* [PROBLEM] Your answer should hold every line of the records below that contains the string "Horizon".

* [RECORDS FOR THE EXERCISE]
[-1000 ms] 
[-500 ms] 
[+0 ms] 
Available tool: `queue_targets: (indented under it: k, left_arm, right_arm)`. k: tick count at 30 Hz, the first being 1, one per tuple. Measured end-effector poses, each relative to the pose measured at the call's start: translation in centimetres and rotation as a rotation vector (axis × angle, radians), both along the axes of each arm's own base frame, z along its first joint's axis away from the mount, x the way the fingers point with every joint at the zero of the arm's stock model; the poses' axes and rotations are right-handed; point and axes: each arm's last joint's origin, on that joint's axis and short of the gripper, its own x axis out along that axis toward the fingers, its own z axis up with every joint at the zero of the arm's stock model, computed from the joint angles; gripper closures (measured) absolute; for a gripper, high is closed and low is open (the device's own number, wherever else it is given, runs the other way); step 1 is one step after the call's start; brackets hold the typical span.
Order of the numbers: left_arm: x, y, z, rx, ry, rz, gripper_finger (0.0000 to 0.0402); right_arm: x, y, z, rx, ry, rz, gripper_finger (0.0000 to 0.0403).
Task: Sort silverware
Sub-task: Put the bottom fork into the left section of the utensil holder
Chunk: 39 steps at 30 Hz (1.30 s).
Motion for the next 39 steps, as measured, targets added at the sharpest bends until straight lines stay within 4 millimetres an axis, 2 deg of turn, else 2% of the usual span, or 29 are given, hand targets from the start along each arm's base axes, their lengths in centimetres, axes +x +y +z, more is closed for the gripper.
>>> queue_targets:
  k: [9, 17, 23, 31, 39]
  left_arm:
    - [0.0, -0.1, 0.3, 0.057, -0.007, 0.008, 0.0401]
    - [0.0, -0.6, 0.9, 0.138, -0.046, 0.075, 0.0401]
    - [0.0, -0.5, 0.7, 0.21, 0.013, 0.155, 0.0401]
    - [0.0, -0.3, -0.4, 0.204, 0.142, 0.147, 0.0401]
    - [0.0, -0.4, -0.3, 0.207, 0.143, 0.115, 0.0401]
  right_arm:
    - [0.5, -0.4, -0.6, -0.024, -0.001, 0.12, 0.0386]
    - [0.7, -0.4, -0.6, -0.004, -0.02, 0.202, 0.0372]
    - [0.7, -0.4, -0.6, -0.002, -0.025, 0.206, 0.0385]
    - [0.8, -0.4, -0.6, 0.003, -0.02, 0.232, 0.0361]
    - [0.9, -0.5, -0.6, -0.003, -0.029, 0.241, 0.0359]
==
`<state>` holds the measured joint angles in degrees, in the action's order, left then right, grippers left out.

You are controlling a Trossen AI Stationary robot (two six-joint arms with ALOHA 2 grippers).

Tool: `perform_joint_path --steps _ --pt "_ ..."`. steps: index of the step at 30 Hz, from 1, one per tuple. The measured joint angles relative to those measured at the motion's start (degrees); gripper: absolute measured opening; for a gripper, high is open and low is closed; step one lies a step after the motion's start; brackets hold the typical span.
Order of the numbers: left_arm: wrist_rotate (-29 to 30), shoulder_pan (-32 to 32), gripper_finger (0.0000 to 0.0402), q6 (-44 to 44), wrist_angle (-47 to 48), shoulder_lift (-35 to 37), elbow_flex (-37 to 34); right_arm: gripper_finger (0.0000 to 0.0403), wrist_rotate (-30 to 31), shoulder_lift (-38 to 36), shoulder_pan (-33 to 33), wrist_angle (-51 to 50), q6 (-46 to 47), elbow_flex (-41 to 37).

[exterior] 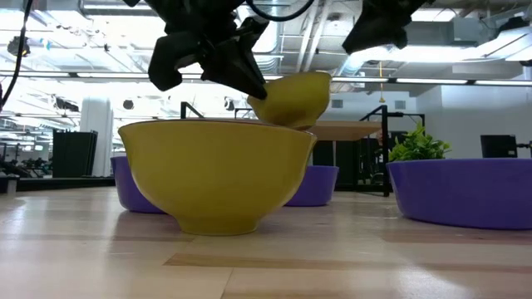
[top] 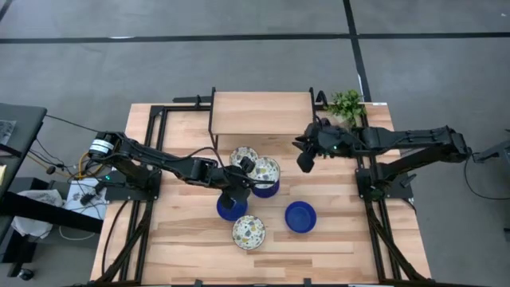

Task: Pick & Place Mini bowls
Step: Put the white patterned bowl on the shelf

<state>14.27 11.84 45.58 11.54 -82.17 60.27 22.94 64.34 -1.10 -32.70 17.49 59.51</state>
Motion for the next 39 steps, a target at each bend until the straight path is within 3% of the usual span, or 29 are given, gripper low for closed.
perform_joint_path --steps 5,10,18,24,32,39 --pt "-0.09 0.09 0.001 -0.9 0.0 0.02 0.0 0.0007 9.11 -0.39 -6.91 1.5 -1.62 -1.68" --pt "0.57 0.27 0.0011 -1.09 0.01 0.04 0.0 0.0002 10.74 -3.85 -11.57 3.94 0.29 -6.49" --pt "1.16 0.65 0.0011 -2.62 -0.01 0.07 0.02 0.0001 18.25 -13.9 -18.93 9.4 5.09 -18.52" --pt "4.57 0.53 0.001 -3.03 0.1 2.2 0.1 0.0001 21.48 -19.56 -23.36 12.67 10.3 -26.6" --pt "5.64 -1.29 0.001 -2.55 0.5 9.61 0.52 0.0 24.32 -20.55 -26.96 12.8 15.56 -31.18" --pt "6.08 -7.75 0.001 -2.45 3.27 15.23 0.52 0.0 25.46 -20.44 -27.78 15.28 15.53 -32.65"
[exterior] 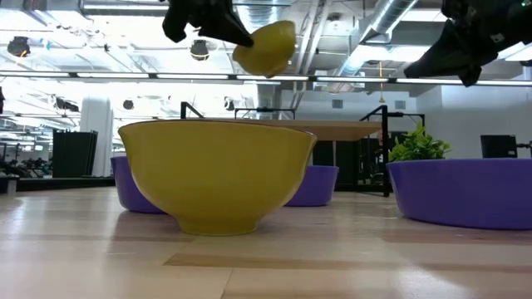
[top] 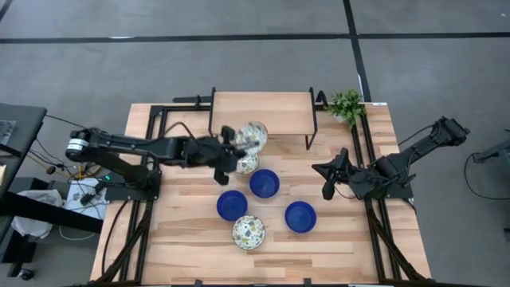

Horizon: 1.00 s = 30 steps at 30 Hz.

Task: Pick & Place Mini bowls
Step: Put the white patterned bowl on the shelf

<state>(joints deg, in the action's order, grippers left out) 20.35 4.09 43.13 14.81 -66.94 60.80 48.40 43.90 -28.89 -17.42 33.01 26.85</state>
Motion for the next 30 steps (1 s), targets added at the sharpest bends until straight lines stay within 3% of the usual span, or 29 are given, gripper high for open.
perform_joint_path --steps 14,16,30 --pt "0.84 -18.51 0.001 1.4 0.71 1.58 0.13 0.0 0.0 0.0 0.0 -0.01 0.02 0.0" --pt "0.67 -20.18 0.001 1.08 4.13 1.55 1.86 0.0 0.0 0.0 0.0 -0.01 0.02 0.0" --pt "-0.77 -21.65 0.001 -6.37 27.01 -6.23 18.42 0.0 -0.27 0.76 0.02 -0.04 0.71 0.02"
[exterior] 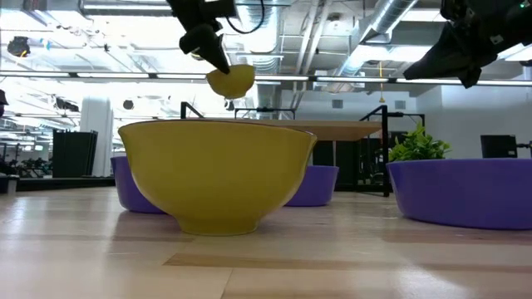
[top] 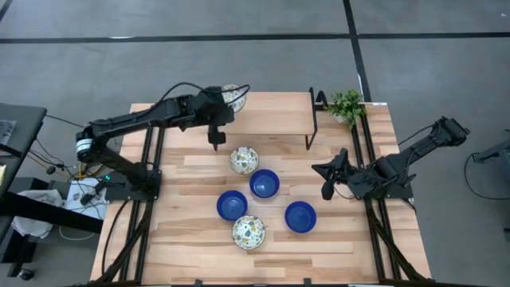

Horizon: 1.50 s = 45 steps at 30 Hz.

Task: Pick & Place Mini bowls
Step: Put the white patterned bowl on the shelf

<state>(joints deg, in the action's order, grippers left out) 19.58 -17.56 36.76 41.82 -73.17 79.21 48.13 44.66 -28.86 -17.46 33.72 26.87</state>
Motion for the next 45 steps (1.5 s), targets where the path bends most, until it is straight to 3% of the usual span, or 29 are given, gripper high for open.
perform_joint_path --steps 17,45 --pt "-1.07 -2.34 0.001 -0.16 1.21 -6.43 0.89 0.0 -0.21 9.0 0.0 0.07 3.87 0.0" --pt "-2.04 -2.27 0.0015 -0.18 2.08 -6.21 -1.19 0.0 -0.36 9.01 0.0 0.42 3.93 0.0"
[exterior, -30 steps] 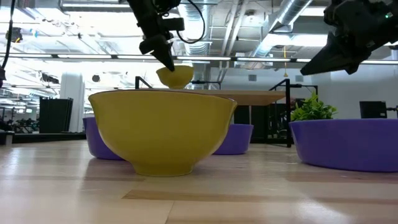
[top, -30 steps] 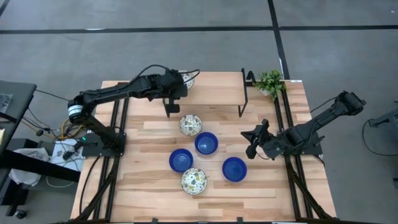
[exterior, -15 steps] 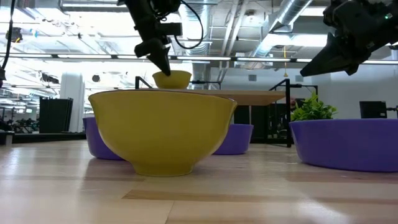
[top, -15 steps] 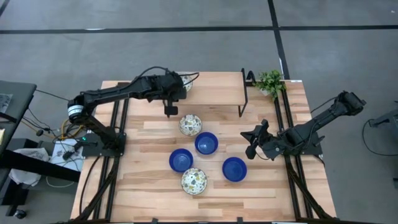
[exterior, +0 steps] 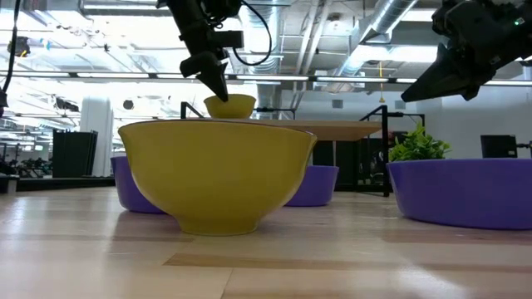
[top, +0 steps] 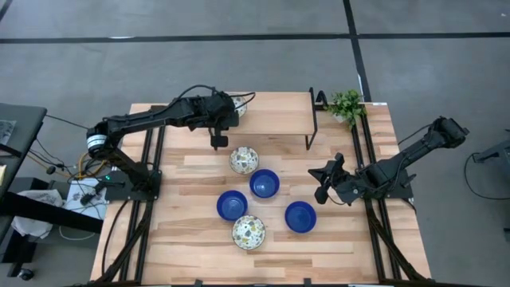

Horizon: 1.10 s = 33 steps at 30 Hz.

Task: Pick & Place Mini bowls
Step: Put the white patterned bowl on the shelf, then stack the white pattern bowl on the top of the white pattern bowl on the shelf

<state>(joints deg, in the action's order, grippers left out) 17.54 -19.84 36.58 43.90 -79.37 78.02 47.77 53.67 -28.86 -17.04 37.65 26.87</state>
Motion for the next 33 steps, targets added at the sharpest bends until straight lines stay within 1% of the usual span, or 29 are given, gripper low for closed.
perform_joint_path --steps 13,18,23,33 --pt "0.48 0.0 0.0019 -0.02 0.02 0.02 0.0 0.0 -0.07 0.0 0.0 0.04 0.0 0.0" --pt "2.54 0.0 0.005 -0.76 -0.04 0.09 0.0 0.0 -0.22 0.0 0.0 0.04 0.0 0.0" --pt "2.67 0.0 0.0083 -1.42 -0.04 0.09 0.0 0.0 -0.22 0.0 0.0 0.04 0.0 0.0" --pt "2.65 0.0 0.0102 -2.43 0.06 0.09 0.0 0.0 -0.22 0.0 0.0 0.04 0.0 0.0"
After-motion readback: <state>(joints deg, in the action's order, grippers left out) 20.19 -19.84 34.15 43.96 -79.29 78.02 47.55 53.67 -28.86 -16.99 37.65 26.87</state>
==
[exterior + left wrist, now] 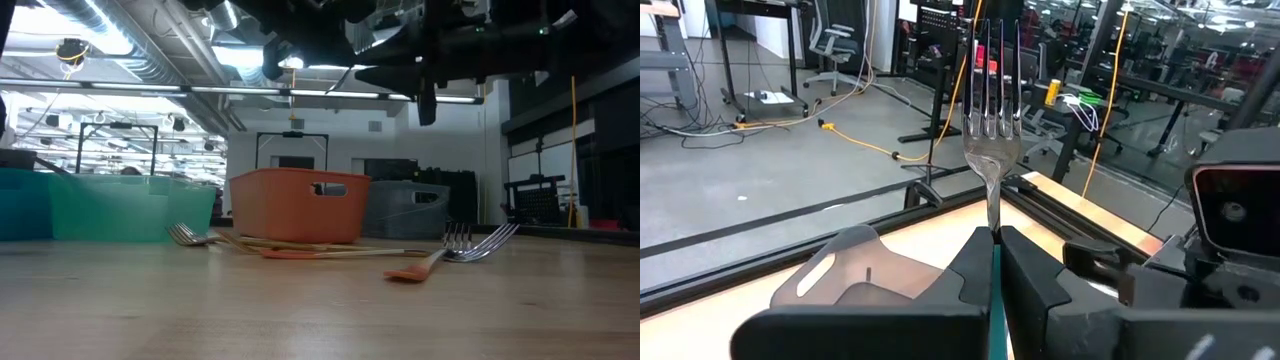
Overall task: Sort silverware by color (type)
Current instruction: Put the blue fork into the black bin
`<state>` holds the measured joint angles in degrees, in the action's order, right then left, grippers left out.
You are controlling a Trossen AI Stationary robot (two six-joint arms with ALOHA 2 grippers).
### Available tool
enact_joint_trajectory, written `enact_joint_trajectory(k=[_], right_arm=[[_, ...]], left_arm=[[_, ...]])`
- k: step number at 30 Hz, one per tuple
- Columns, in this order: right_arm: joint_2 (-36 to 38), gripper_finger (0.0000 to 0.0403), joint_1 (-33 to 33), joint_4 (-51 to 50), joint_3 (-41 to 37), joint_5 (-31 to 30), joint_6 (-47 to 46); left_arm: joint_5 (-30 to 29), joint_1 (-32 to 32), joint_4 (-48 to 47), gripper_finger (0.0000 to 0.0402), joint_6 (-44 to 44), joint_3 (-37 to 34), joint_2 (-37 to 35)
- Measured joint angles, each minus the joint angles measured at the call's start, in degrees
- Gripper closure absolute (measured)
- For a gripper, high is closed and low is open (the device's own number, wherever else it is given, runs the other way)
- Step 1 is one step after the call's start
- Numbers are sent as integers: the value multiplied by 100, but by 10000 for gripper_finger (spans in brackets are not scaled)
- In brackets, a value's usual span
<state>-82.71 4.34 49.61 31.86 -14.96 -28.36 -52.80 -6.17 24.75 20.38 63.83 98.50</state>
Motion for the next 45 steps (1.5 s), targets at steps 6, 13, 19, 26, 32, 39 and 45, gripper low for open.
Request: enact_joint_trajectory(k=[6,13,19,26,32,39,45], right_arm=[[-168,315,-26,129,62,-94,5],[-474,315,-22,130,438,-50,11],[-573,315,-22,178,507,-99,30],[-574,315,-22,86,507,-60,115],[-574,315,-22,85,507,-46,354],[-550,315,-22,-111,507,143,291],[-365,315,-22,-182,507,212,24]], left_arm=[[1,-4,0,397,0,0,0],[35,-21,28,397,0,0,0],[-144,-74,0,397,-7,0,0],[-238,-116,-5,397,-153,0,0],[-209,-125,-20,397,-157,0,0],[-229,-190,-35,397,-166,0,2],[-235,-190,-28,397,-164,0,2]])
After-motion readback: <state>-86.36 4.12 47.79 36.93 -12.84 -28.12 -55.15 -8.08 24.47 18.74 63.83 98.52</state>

* [RESPONSE BOX]
Horizon: 1.00 s = 30 steps at 30 Hz.
Horizon: 1.50 s = 45 steps at 30 Hz.
Horizon: 1.10 s = 33 steps at 30 Hz.

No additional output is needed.